> _What the task asks_
Count the lines of the data below that include the string "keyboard", and provide nothing but the result.

> _Material for this exercise_
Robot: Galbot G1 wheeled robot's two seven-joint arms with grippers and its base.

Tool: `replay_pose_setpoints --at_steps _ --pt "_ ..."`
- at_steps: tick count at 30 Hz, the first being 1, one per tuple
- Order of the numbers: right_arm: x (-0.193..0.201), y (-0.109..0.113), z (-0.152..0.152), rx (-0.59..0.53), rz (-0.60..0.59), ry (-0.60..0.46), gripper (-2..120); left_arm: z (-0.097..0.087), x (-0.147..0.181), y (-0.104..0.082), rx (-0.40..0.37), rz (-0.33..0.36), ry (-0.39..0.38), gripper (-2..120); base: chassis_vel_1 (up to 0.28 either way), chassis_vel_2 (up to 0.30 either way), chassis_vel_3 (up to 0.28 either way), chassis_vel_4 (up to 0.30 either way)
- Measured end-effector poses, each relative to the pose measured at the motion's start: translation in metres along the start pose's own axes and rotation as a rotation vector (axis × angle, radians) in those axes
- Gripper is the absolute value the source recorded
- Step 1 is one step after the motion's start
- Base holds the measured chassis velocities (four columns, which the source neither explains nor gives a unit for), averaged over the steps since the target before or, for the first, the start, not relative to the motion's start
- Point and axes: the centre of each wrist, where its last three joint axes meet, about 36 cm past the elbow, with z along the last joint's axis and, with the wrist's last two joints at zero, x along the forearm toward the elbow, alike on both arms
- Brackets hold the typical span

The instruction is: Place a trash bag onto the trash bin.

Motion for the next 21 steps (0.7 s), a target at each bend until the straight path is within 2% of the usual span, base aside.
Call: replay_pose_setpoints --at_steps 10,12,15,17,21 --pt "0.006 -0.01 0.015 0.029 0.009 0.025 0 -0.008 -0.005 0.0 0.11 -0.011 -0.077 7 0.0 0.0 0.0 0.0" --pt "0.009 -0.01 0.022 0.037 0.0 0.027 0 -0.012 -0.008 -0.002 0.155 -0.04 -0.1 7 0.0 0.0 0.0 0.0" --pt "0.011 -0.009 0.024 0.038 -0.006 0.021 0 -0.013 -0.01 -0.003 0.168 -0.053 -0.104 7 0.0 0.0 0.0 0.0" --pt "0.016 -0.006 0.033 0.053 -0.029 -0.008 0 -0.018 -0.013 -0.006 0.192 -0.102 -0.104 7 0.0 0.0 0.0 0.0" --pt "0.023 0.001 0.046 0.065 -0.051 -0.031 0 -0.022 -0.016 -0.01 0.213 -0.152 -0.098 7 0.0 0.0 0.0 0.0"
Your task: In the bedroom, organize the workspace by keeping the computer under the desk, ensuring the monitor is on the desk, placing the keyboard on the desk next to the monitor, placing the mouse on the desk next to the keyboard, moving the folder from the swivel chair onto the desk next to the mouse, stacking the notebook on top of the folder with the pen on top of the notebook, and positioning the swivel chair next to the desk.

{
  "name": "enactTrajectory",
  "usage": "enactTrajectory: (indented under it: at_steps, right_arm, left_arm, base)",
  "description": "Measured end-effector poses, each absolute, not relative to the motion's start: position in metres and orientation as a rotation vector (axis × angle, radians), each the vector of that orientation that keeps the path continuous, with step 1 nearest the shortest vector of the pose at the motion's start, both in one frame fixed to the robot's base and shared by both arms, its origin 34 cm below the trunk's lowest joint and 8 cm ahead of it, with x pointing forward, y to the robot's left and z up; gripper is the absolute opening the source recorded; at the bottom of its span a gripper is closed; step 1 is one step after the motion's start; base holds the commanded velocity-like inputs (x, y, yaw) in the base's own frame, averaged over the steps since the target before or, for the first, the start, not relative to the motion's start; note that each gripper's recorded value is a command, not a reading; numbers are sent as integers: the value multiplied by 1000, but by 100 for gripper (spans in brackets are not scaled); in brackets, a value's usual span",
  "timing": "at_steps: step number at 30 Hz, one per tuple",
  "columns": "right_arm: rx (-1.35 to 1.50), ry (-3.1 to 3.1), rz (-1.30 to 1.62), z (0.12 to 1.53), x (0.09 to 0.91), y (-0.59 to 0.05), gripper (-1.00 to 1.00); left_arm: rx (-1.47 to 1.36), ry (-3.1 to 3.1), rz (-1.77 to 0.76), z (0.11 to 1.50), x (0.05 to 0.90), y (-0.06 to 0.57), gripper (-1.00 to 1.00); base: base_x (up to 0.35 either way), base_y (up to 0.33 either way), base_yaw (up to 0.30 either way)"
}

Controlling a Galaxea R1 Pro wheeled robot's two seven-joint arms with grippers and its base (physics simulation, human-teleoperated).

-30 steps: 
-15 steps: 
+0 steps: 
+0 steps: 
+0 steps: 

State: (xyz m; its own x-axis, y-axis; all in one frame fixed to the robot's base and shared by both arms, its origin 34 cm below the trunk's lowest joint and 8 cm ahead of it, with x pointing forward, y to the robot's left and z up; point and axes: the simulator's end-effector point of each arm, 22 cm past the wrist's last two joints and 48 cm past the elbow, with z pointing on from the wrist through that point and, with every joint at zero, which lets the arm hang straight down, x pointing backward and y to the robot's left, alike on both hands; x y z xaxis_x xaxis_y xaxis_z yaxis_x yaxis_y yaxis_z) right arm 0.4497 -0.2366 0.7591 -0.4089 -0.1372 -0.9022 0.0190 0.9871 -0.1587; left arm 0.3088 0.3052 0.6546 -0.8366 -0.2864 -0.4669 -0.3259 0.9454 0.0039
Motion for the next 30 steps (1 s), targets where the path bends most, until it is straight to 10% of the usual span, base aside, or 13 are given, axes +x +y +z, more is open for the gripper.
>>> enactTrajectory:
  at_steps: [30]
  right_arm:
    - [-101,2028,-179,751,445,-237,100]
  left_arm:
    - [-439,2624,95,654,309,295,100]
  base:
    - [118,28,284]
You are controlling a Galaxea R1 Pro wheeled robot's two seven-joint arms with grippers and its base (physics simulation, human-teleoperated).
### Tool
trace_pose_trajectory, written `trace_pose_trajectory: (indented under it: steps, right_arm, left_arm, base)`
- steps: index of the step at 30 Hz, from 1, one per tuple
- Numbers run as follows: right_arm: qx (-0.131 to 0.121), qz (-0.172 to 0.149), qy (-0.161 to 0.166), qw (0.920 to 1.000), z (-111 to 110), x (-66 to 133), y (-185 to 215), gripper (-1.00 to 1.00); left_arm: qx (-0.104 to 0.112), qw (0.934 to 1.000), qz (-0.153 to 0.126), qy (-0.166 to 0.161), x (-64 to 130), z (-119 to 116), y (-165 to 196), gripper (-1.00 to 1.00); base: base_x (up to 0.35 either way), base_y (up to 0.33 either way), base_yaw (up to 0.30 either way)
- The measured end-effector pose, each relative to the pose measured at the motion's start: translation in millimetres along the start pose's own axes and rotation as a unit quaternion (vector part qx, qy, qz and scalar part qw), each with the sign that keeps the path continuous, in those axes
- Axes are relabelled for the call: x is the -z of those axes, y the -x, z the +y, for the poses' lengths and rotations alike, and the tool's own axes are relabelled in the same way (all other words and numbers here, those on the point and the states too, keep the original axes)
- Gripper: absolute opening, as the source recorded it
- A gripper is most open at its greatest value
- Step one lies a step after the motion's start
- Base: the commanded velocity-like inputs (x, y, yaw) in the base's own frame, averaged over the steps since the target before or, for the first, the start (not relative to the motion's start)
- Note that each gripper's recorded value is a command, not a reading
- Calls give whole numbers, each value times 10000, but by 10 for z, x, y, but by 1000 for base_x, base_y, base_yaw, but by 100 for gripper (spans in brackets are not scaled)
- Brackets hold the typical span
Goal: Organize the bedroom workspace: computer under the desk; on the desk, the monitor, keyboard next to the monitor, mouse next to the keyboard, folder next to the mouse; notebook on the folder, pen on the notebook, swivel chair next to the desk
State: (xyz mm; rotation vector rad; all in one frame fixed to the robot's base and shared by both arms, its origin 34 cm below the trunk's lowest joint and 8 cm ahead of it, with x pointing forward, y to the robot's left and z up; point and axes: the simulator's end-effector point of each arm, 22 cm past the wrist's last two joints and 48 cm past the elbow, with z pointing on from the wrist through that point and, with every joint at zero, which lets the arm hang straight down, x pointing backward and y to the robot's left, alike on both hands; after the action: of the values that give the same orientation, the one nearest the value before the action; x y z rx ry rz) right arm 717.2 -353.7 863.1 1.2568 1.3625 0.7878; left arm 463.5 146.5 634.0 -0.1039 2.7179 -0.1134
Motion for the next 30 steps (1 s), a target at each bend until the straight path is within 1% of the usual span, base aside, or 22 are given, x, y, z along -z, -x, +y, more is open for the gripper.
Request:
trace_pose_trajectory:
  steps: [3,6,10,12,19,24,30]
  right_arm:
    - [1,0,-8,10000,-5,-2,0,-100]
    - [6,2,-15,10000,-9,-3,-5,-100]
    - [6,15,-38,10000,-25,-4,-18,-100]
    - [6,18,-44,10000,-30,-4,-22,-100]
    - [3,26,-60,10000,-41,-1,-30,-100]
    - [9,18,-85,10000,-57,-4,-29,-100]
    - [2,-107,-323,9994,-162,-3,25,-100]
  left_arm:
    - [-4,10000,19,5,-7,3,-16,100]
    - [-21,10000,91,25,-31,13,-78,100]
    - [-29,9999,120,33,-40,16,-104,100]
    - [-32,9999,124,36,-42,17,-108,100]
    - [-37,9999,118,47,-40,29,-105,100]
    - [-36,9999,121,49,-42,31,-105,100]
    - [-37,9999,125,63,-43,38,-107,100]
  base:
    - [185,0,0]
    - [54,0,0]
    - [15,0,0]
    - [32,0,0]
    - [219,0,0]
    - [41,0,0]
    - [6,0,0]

> _Solution to this exercise_
2